Rachel Ramxpage and I were having a “people free weekend” but that’s becoming harder and harder.  I want to call her, but I know that’s she been really irritated with everyone lately, but I don’t know if I’m included in that everyone category.  She was very supportive though, and I know that she wasn’t irritated with me all day.

I should be editing my Students 2.0 submission, but Lindsay hasn’t contacted me yet–we’re going to do it through AIM.  I don’t know what the time difference is, either.  So, I’m waiting for that.   I need to do some writing–it may keep me from thinking.

“So we can learn to pick ourselves back up.”
-Thomas Wayne, Batman Begins





The First To End

13 01 2008

This post is about one of the proudest moments in my life.  I am like *this* close to being done with the first manuscript of my novel.  I am so freaking excited that I can’t wait to work on it…the only reason I’m not doing that at the moment is because I’m talking to y’all.  Rachel is only a week or so away from being the queen of England.  But, she told me she wasn’t going to read what made her the queen of England because it wasn’t part of our agreement.  Figures.

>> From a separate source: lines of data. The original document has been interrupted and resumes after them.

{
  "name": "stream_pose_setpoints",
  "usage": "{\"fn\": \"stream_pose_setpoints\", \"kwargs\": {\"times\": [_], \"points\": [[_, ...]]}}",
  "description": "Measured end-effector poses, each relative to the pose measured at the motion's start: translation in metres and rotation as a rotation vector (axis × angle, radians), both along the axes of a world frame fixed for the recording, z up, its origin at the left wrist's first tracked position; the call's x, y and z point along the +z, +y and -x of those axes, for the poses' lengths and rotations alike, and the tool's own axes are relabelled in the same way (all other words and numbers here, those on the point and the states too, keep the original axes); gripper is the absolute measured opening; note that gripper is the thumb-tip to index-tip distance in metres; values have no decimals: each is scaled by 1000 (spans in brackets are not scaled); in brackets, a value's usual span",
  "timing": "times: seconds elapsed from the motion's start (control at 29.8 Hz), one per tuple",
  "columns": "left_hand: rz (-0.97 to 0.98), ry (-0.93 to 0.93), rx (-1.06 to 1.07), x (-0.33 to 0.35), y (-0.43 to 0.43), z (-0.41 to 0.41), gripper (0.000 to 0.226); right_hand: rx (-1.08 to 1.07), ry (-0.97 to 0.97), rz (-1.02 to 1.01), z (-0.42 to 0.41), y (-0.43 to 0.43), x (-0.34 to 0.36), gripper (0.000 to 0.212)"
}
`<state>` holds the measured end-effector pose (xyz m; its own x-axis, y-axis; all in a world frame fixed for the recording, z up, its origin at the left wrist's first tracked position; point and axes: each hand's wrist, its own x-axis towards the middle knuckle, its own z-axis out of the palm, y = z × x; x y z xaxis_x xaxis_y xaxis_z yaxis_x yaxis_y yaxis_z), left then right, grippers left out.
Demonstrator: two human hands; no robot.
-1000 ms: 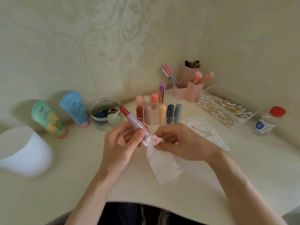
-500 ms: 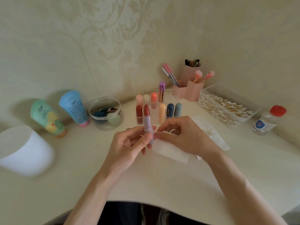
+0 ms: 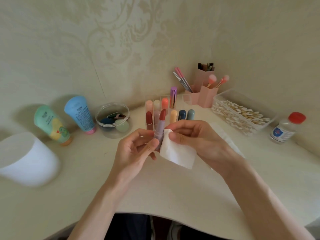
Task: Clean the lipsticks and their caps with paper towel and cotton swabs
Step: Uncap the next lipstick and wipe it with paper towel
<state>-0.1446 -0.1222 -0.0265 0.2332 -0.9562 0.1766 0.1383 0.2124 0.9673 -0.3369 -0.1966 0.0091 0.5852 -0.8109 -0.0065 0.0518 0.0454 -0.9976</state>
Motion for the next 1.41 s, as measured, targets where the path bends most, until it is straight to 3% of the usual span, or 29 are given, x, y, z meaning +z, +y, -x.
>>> {"fn": "stream_pose_setpoints", "kwargs": {"times": [0.27, 0.57, 0.67, 0.8, 1.01, 1.14, 1.24, 1.41], "points": [[10, -8, -70, 0, 3, 2, 17, -231, -85, 83, -19, 11, -10, 24], [-6, -37, -34, -1, 1, 0, 25, -172, -230, -269, -24, 12, -14, 22], [-15, -54, -8, -1, 2, 0, 26, -208, -214, -166, -28, 16, -16, 22], [-7, -70, 20, 1, 1, 2, 28, -327, -67, 126, -32, 23, -15, 14], [5, -9, 69, 0, 1, 0, 23, -54, -60, 239, -30, 21, -12, 20], [18, -23, 23, 1, 3, 2, 12, -46, -65, 305, -30, 23, -12, 18], [38, -54, 33, 1, 5, 1, 15, -56, -36, 374, -31, 23, -14, 23], [55, -141, 136, 2, 5, 1, 20, -192, 87, 458, -35, 21, -23, 12]]}}
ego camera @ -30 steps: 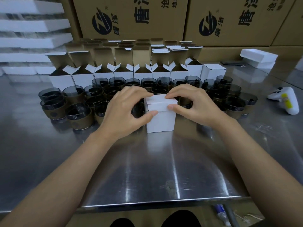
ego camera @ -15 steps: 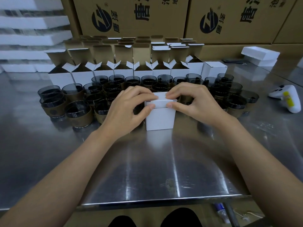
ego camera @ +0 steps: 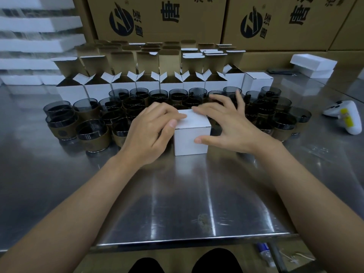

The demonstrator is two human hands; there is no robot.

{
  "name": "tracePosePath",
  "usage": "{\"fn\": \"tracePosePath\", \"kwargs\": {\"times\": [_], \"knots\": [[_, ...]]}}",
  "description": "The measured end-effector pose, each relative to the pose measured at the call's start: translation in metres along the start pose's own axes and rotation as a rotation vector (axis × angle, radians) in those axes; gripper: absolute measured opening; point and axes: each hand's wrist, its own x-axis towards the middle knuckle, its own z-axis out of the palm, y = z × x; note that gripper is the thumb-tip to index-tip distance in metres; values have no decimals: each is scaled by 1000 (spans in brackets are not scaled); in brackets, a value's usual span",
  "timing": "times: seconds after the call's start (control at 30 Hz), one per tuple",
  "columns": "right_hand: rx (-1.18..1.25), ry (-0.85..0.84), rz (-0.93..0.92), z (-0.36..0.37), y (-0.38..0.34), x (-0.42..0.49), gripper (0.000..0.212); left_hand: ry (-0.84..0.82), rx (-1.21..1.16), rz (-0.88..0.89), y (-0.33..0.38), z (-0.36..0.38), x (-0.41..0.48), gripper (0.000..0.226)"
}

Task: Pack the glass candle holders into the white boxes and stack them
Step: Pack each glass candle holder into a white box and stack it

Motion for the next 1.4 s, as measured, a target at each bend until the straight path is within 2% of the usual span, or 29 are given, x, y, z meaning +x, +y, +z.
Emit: {"fn": "tracePosePath", "kwargs": {"times": [0.07, 0.17, 0.3, 0.4, 0.47, 0.57, 0.73, 1.2, 1.4], "knots": [[26, 4, 5, 2, -2, 0, 73, 50, -15, -25, 0, 1, 0, 46], [196, 69, 8, -5, -5, 2, 66, 159, -45, -55, 2, 5, 0, 46], [509, 259, 89, -35, 7, -1, 56, 262, -25, -84, 8, 13, 1, 44], [630, 450, 194, -61, 29, 5, 49, 206, 66, -43, 15, 22, 7, 44], [519, 494, 301, -73, 53, 19, 57, 118, 123, 24, 20, 30, 10, 44], [250, 412, 411, -83, 96, 51, 80, 24, 180, 149, 23, 37, 14, 43], [61, 196, 459, -71, 153, 93, 86, 38, 235, 213, 14, 36, 19, 40], [-45, -26, 503, -36, 204, 118, 94, -4, 207, 220, 9, 42, 22, 44], [-126, -70, 475, -41, 211, 120, 89, -67, 217, 186, 10, 42, 23, 40]]}}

My manuscript so far is 192 pages without the long excerpt I had to edit, which is, at the moment, in a separate document, so with that…it’s over 200 pages, and then I have to write the last five or six chapters, which should take me like two days, depending on how much computer time I get.  Hamz likes reading my work, so she unwittingly deemed herself my critiquer.  She gets to check for my mistakes.  Maybe not.  I’ll probably have my mother do that and then Hamz can read it for leisure.  😀

I have discovered that the Moulin Rouge soundtrack is one of the most motivating.  It kept my attention on writing for over two hours.  Normally, I get on the computer, I write for maybe twenty minutes and then I get bored.  Then, I blog or mess around with my settings on my blog, get bored with that and play freecell until my dad tells me to get off the computer.  So, yeah.  I have the attention span of a goldfish with ADD, as I have told you before, and that only applies to my writing, because I can sit and read an entire book with only breaks for the bathroom.  Unlike Rampage, you have to tie her down, drug her, and give her enough food to feed an entire third world country to get her to read.  Just kidding, ramxpage. 

It also helps that yesterday my parents were talking about my brother and his band competition and how proud they were.  Great, yeah, I’m proud, too, but since no one seems to care about my writing, the only way to get attention is to finish the first draft, and have my mother edit it.  I think she will like it.  I know I love it and you know if you like it it has to be good.  😀  Wow, that can apply to so many things that I shouldn’t have said it.

Anyway, my manuscript is so close to being finished that I am on the verge of going psycho because I’m so EXCITED!  I’m going to Ramxpage’s hockey game tonight and chilling at her house for a while, so I’ll be put back a day or so in my writing.  Oh, well.  I’ll post about the results of the game, and how everything’s going tonight!